That's great news that you've been told you're fine. :hugs:

I just wanted to reply and to say that I completely understand what your'e going through; I'm currently going through a cancer scare and when I start thinking about "it might be all ok" I then start to think "but how will I know it's ok? what if they've missed something? what if they're wrong?" and it actually scares me to think that even if I get the all-clear I might still always worry.

It's like going through major trauma; and people without Health Anxiety will just tell you "that's great, you're fine, what are you worrying about" but I know, and you know, and heaps of others on this forum know, that it's just not as easy as that.

So hang in there; take time to grieve, hit the walls, scream, shout, whatever, but try to trust in what the doctors have told you. (I know, coming from me, that's perhaps not much, but it's all I'll be able to do, if I do get good news).

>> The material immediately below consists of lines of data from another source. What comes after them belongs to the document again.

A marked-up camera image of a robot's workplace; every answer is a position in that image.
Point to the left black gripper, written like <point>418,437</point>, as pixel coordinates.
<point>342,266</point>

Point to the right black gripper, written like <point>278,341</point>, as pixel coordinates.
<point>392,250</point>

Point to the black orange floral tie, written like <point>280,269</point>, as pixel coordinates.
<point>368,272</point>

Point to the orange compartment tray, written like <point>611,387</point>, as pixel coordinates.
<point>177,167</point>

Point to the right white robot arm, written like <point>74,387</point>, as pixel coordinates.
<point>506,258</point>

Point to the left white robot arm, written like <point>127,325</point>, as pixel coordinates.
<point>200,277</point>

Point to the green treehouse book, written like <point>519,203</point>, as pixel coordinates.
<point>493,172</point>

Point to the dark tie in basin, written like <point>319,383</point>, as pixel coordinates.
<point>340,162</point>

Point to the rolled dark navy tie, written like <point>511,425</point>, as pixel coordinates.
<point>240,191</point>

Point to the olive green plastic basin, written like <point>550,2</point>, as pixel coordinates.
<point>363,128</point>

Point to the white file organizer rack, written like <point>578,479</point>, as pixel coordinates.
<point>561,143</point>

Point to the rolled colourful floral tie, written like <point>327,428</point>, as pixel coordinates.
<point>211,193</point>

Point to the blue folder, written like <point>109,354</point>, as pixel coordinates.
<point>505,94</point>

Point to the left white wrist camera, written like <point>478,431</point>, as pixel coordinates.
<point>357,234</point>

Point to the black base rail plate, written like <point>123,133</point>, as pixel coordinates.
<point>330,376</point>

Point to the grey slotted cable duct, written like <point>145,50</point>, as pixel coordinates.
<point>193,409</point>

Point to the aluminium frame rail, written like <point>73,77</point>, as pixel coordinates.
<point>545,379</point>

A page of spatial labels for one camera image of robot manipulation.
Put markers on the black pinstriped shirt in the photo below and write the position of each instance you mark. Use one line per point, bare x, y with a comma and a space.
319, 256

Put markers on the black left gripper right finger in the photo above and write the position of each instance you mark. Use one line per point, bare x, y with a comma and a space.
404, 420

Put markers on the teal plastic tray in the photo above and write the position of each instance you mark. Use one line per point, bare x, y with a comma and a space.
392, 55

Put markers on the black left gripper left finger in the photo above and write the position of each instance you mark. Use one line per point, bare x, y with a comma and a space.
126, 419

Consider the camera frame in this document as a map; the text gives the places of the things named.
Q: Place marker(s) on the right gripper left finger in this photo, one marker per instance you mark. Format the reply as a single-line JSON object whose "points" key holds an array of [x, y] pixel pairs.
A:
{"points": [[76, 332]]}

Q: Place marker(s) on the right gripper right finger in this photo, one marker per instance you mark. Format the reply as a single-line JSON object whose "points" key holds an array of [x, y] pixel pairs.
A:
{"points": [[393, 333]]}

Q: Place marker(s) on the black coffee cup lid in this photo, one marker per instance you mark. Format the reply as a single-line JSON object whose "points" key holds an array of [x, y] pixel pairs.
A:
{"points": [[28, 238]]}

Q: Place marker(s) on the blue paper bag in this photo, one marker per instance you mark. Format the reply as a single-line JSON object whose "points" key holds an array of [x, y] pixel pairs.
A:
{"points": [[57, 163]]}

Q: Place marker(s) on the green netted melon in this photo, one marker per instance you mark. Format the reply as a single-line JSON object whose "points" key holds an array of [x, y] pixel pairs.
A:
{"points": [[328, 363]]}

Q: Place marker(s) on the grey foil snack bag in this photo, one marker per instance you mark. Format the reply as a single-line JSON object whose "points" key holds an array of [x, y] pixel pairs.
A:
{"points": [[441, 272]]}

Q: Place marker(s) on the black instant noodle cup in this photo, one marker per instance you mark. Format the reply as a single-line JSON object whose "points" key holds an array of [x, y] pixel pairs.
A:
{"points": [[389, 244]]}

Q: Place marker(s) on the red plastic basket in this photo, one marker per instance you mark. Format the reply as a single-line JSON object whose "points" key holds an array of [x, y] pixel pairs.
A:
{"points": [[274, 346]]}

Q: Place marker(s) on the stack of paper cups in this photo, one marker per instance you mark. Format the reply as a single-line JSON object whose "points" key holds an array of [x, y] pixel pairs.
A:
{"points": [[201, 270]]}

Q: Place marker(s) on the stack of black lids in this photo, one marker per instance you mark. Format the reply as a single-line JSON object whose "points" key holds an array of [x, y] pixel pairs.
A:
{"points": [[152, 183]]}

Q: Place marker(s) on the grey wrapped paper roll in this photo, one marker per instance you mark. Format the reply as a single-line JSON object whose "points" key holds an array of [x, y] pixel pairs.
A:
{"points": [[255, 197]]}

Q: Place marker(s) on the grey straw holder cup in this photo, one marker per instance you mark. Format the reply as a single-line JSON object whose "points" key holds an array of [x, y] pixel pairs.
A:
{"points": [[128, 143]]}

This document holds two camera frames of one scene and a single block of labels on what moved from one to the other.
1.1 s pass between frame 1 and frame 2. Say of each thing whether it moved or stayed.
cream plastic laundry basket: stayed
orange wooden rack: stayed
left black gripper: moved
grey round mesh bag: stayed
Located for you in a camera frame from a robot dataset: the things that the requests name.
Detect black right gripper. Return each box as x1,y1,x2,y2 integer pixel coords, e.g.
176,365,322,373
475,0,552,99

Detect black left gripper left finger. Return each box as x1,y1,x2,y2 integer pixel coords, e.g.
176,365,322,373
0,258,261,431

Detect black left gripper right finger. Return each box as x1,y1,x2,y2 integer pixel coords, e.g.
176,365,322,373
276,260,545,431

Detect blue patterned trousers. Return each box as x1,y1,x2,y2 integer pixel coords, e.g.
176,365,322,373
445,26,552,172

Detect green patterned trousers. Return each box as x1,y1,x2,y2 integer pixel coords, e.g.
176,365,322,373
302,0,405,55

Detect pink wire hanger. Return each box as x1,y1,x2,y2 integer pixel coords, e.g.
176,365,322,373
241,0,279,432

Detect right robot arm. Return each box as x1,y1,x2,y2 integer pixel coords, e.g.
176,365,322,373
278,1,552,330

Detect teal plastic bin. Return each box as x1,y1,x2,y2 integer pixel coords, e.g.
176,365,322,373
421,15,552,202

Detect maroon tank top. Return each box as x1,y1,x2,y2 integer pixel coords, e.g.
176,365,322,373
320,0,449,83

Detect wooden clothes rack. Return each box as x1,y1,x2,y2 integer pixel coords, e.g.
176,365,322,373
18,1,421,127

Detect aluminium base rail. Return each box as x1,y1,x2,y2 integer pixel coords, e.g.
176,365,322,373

Well done for getting through your cancer nightmare. :hugs:


EDIT: As Eric says, what you've been through is traumatic and it's only natural that it will take time to get over it.

hellorinny
02-10-18, 15:54
Thank you all so much for your replies, they truly helped me a lot! I really hope I can get theough this once and for all

ScaredAsHeck
02-10-18, 17:16
This is the mindset I’m trying to adopt. I’m always worried about my heart. Every best that feels odd to me I freak out to the Max.